Kamya argues that healing doesn't come from pretending the bad things didn't happen—that’s just toxic positivity, and it doesn't work. True healing begins when we learn to "re-story" those events. Re-storying means scouring our memories for the details that the problem story left out. It’s about finding those quiet, overlooked moments of strength that were present even during the worst index events. When you do this, you shift from being a passive victim in your head to being the active protagonist. You reclaim agency.

In fact, this struggle to keep our sense of control is central to our health. As discussed in The Silent Erosion of Agency, we often let circumstances slowly dictate our limits without realizing it. Re-storying is how we pull ourselves out of that passive drift. It forces us to look back at our history and identify the moves we made to survive, rather than just the blows we took.

Why Problem Stories Keep Us Stuck

Resilience is Discovered, Not Invented

When Andriote wrote his book Stonewall Strong, he was looking for something specific. He wanted to understand why so many gay men managed to thrive despite facing systemic homophobia and discrimination. What made the difference? The answers pointed directly to the research of behavioral scientist Ron Stall, PhD, MPH, professor emeritus at the University of Pittsburgh Graduate School of Public Health. Stall found that gay men who successfully dismantled internalized homophobia were the most resilient and least likely to turn to self-destructive behaviors.

As Stall put it to Andriote in an interview, "Getting a population of people not to hate themselves is good for their health. This is not rocket science."

That simple statement cuts to the core of narrative therapy. Reframing the stories we tell ourselves isn't a soft, academic exercise; it's a critical health intervention. When we stop defining our lives by the worst things that happen to us, we free up cognitive resources. We start to see that our resilience isn't something we have to magically create out of thin air when a crisis hits. It’s already there. Your survival of past challenges is proof of the tools you already possess. The crisis didn't build your strength. It just forced you to empty your pockets and see what you were holding.

Four Practices to Rewrite Your Self-Talk

How do you actually do this when you feel stuck? Dr. Kamya outlines four clear practices to help us begin the work of re-storying. These aren't passive ideas; they are intentional actions—small acts of resistance against helplessness.

First, you must know your story. This means looking at your past with absolute honesty, acknowledging all the wounds, but also writing down the strengths you used to manage them.

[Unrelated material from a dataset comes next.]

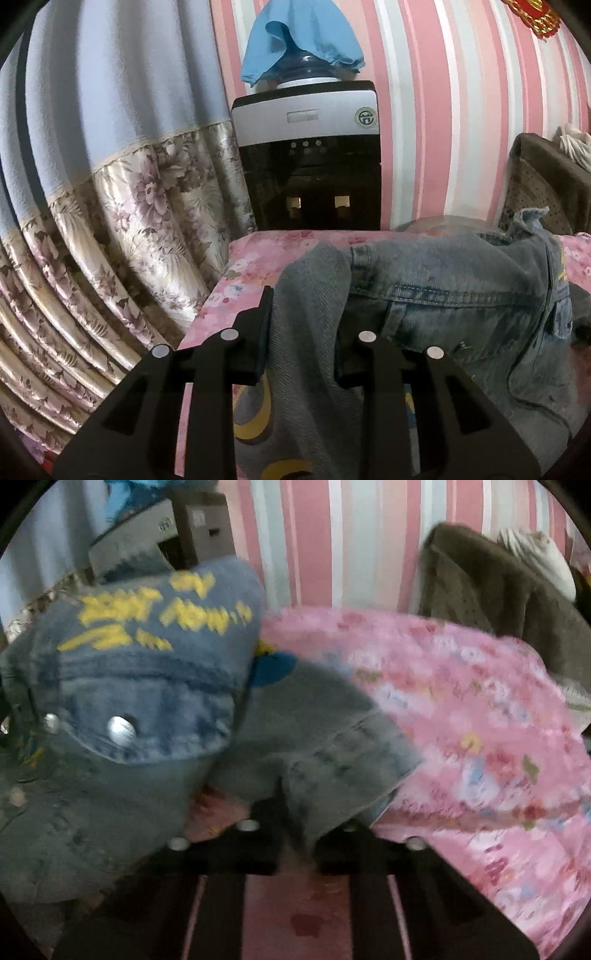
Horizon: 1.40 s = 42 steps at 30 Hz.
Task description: Fold large clothes
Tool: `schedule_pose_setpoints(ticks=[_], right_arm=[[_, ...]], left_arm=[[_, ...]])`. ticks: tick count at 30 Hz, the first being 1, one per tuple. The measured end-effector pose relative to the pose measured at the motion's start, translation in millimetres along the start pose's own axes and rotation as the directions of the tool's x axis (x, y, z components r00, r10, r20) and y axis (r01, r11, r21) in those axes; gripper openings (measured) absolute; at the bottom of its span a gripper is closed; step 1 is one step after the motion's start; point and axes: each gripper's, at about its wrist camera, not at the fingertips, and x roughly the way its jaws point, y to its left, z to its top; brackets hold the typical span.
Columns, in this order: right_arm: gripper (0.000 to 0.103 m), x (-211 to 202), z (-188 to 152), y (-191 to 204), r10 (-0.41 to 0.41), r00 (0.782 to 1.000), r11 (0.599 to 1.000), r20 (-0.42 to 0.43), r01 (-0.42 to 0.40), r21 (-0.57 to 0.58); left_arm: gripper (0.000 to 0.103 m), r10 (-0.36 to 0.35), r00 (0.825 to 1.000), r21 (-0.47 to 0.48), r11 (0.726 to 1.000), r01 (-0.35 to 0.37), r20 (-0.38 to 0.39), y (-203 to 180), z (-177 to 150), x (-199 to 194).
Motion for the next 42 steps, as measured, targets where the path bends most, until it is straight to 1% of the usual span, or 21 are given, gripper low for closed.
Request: schedule_pose_setpoints(ticks=[4, 6, 9, 12, 14, 16, 17, 18, 19, 20, 21, 22, 23, 24, 25, 26, 28, 31, 35, 39, 42], right_arm=[[0.003, -45, 7, -30, -0.024, 0.991, 0.998, 0.129, 0.016, 0.067], [0.003, -77, 9, -54, -0.112, 0.972, 0.990, 0.205, 0.091, 0.110], [0.003, -129, 4, -108, -0.226, 0.931, 0.959, 0.287, 0.162, 0.232], [0.003, -181, -6, -166, -0.351, 0.878, 0.907, 0.326, 0.232, 0.352], [0.003, -206, -15, -209, -0.390, 0.865, 0.875, 0.316, 0.241, 0.420], [0.004, -218, -25, -239, -0.438, 0.856, 0.845, 0.273, 0.289, 0.449], [0.004, -217, -29, -245, -0.453, 0.858, 0.836, 0.242, 0.315, 0.448], [0.011, -209, -31, -253, -0.449, 0.875, 0.836, 0.179, 0.340, 0.431], [0.029, -201, -37, -260, -0.432, 0.894, 0.841, 0.116, 0.353, 0.411], [0.042, -194, -46, -267, -0.425, 0.902, 0.840, 0.072, 0.364, 0.403], [0.065, -195, -55, -269, -0.430, 0.900, 0.835, 0.068, 0.368, 0.410], [0.074, -198, -62, -268, -0.435, 0.896, 0.831, 0.083, 0.365, 0.421], [0.075, -203, -69, -267, -0.438, 0.893, 0.827, 0.105, 0.354, 0.437], [0.075, -208, -73, -265, -0.418, 0.900, 0.830, 0.127, 0.321, 0.457], [0.075, -208, -76, -269, -0.398, 0.907, 0.835, 0.142, 0.293, 0.466], [0.075, -205, -75, -270, -0.352, 0.921, 0.849, 0.169, 0.238, 0.472], [0.076, -196, -65, -254, -0.301, 0.934, 0.876, 0.192, 0.191, 0.444], [0.078, -168, -41, -217, -0.225, 0.952, 0.919, 0.206, 0.137, 0.370], [0.084, -120, 0, -156, -0.070, 0.969, 0.965, 0.236, 0.007, 0.261], [0.085, -50, 38, -109, 0.014, 0.988, 0.982, 0.153, -0.043, 0.185], [0.085, -5, 60, -83, 0.014, 0.995, 0.989, 0.097, -0.028, 0.144]], left_arm=[[0.027, -0.008, 1.000, -0.003, 1.000, 0.008, 0.023, -7, 15, -6], [0.027, -0.016, 0.999, -0.007, 1.000, 0.017, 0.036, -11, 22, -11], [0.027, -0.041, 0.999, -0.004, 0.999, 0.041, 0.032, -19, 27, -15], [0.027, -0.050, 0.998, 0.006, 0.999, 0.049, 0.039, -32, 31, -20], [0.027, -0.064, 0.997, 0.004, 0.998, 0.064, 0.039, -40, 35, -20], [0.028, -0.072, 0.997, 0.008, 0.997, 0.072, 0.017, -49, 37, -10], [0.029, -0.062, 0.998, 0.015, 0.998, 0.062, 0.004, -53, 36, -3], [0.029, -0.054, 0.999, 0.025, 0.998, 0.054, -0.006, -56, 35, 2], [0.030, -0.048, 0.999, 0.032, 0.998, 0.048, -0.025, -57, 31, 8], [0.033, -0.045, 0.998, 0.028, 0.999, 0.046, -0.033, -55, 28, 10], [0.035, -0.045, 0.998, 0.018, 0.999, 0.045, -0.037, -51, 26, 11], [0.039, -0.052, 0.998, -0.004, 0.999, 0.051, -0.032, -45, 24, 9], [0.053, -0.057, 0.998, -0.020, 0.998, 0.056, -0.027, -39, 23, 5], [0.064, -0.052, 0.998, -0.032, 0.998, 0.052, -0.017, -34, 23, 1], [0.082, -0.048, 0.999, -0.050, 0.998, 0.049, 0.008, -24, 27, -7], [0.089, -0.052, 0.998, -0.055, 0.997, 0.053, 0.022, -21, 31, -12], [0.098, -0.060, 0.997, -0.038, 0.997, 0.062, 0.048, -14, 46, -21], [0.100, -0.055, 0.997, 0.017, 0.998, 0.055, 0.056, -17, 61, -19], [0.100, -0.082, 0.996, 0.063, 0.994, 0.084, -0.039, -24, 62, 18], [0.100, -0.041, 0.986, 0.170, 0.983, 0.069, -0.161, -42, 40, 64], [0.100, -0.057, 0.970, 0.192, 0.976, 0.104, -0.236, -46, 20, 93]])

Second, you have to befriend your story. We are often our own worst critics, narrating our mistakes with a cruelty we’d never show to a friend. Befriending means offering yourself standard compassion.

Third, you have to re-story your old story. If an old pattern of thinking says you are broken, challenge it. You are allowed to outgrow the narratives that kept you safe when you were vulnerable but now keep you trapped.

Fourth, you must reimagine your story. Don’t just ask what happened; ask what remains possible. Where does the next chapter go?

Andriote adds a crucial fifth reminder: your life is always larger than the hardest thing that has happened to you. Whether you're dealing with grief, divorce, or a medical crisis, that event is a chapter, not the whole book. By changing the narrative, you change how you see your past, how you show up today, and what you believe is possible tomorrow. Start writing the edit.